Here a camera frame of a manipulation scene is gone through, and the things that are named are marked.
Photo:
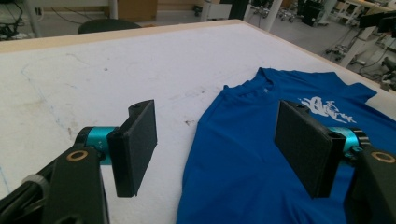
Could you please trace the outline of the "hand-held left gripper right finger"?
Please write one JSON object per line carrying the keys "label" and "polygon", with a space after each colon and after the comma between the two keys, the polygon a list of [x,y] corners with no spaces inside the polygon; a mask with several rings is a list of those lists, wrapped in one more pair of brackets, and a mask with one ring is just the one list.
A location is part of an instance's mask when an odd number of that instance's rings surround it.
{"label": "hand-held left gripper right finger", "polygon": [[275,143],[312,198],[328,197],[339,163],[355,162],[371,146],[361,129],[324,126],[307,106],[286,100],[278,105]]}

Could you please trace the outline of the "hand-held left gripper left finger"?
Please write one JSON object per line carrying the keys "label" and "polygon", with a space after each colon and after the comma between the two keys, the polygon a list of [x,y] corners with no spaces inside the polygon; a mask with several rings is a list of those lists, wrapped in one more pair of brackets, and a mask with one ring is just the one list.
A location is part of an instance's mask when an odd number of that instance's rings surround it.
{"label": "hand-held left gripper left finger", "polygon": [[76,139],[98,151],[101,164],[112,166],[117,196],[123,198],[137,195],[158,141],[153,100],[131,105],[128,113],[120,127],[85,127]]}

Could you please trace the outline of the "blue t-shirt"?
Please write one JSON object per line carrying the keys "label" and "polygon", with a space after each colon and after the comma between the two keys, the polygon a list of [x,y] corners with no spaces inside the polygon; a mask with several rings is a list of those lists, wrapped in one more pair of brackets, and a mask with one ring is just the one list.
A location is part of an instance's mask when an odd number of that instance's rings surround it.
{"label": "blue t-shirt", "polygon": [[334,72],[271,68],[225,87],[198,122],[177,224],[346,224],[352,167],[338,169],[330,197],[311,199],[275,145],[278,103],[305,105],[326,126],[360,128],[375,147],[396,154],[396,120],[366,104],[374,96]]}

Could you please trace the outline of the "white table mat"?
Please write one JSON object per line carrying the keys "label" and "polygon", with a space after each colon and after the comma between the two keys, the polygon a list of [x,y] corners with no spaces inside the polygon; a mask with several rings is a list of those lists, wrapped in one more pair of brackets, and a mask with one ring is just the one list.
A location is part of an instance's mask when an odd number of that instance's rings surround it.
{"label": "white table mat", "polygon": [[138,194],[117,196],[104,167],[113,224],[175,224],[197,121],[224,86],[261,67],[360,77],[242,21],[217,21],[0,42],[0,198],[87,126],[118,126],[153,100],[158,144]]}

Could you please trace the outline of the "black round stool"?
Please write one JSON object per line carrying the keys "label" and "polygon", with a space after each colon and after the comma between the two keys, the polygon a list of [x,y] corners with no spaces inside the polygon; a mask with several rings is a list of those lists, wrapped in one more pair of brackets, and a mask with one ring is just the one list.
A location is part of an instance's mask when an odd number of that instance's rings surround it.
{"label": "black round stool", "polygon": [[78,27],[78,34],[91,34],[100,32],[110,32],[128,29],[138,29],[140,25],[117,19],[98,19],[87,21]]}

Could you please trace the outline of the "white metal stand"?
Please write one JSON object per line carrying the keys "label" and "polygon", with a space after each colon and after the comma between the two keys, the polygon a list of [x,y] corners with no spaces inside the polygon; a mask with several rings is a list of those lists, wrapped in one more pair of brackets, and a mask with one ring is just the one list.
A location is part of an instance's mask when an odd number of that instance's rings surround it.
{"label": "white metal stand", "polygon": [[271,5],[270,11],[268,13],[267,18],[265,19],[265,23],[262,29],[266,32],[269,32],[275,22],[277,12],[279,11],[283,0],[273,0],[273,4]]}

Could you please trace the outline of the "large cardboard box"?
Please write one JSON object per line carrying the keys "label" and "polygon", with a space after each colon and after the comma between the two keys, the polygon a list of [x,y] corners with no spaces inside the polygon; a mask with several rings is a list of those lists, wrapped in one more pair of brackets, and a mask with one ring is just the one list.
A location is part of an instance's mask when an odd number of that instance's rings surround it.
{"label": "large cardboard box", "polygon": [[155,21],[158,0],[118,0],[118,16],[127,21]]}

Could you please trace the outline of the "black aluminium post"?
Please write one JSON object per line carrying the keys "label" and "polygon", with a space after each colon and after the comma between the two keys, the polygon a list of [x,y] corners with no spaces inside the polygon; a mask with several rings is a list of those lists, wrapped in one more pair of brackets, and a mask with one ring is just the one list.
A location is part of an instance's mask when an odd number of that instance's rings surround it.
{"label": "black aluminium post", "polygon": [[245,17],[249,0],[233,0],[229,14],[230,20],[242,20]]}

Exercise. All records above need to be returned exactly. Omit the pictures.

Task response.
Here a camera frame of a manipulation scene is gone through, and the things that are named are marked.
Photo:
Could you please trace the outline of the "hand-held left gripper right finger"?
Please write one JSON object per line carrying the keys "label" and "polygon", with a space after each colon and after the comma between the two keys, the polygon a list of [x,y] corners with no spaces inside the polygon; a mask with several rings is a list of those lists, wrapped in one more pair of brackets, and a mask with one ring is just the one list.
A location is part of an instance's mask when an odd number of that instance's rings surround it.
{"label": "hand-held left gripper right finger", "polygon": [[275,143],[312,198],[328,197],[339,163],[355,162],[371,146],[361,129],[324,126],[307,106],[286,100],[278,105]]}

Could you please trace the outline of the "hand-held left gripper left finger"?
Please write one JSON object per line carrying the keys "label" and "polygon", with a space after each colon and after the comma between the two keys, the polygon a list of [x,y] corners with no spaces inside the polygon; a mask with several rings is a list of those lists, wrapped in one more pair of brackets, and a mask with one ring is just the one list.
A location is part of an instance's mask when an odd number of that instance's rings surround it.
{"label": "hand-held left gripper left finger", "polygon": [[76,139],[98,151],[101,164],[112,166],[117,196],[123,198],[137,195],[158,141],[153,100],[131,105],[128,113],[120,127],[85,127]]}

Could you please trace the outline of the "blue t-shirt"?
Please write one JSON object per line carrying the keys "label" and "polygon", with a space after each colon and after the comma between the two keys, the polygon a list of [x,y] corners with no spaces inside the polygon; a mask with several rings is a list of those lists, wrapped in one more pair of brackets, and a mask with one ring is just the one list.
A location is part of an instance's mask when an odd number of that instance's rings surround it.
{"label": "blue t-shirt", "polygon": [[334,72],[271,68],[225,87],[198,122],[177,224],[346,224],[352,167],[338,169],[330,197],[311,199],[275,145],[278,103],[305,105],[326,126],[360,128],[375,147],[396,154],[396,120],[366,104],[374,96]]}

Could you please trace the outline of the "white table mat"?
Please write one JSON object per line carrying the keys "label" and "polygon", with a space after each colon and after the comma between the two keys, the polygon a list of [x,y] corners with no spaces inside the polygon; a mask with several rings is a list of those lists, wrapped in one more pair of brackets, and a mask with one ring is just the one list.
A location is part of an instance's mask when an odd number of that instance's rings surround it.
{"label": "white table mat", "polygon": [[138,194],[117,196],[104,167],[113,224],[175,224],[197,121],[224,86],[261,67],[360,77],[242,21],[217,21],[0,42],[0,198],[87,126],[118,126],[153,100],[158,144]]}

Could you please trace the outline of the "black round stool"?
Please write one JSON object per line carrying the keys "label" and "polygon", with a space after each colon and after the comma between the two keys, the polygon a list of [x,y] corners with no spaces inside the polygon; a mask with several rings is a list of those lists, wrapped in one more pair of brackets, and a mask with one ring is just the one list.
A location is part of an instance's mask when an odd number of that instance's rings surround it.
{"label": "black round stool", "polygon": [[78,27],[78,34],[91,34],[100,32],[110,32],[128,29],[138,29],[140,25],[117,19],[98,19],[87,21]]}

Could you please trace the outline of the "white metal stand"?
Please write one JSON object per line carrying the keys "label" and "polygon", with a space after each colon and after the comma between the two keys, the polygon a list of [x,y] corners with no spaces inside the polygon; a mask with several rings is a list of those lists, wrapped in one more pair of brackets, and a mask with one ring is just the one list.
A location is part of an instance's mask when an odd number of that instance's rings surround it.
{"label": "white metal stand", "polygon": [[271,5],[270,11],[268,13],[267,18],[265,19],[265,23],[262,29],[266,32],[269,32],[275,22],[277,12],[279,11],[283,0],[273,0],[273,4]]}

Could you please trace the outline of the "large cardboard box"?
Please write one JSON object per line carrying the keys "label" and "polygon", with a space after each colon and after the comma between the two keys, the polygon a list of [x,y] corners with no spaces inside the polygon; a mask with several rings is a list of those lists, wrapped in one more pair of brackets, and a mask with one ring is just the one list.
A location is part of an instance's mask when an odd number of that instance's rings surround it.
{"label": "large cardboard box", "polygon": [[155,21],[158,0],[118,0],[118,16],[127,21]]}

Could you please trace the outline of the "black aluminium post"?
Please write one JSON object per line carrying the keys "label" and "polygon", with a space after each colon and after the comma between the two keys, the polygon a list of [x,y] corners with no spaces inside the polygon; a mask with several rings is a list of those lists, wrapped in one more pair of brackets, and a mask with one ring is just the one list.
A location is part of an instance's mask when an odd number of that instance's rings surround it.
{"label": "black aluminium post", "polygon": [[245,17],[249,0],[233,0],[229,14],[230,20],[242,20]]}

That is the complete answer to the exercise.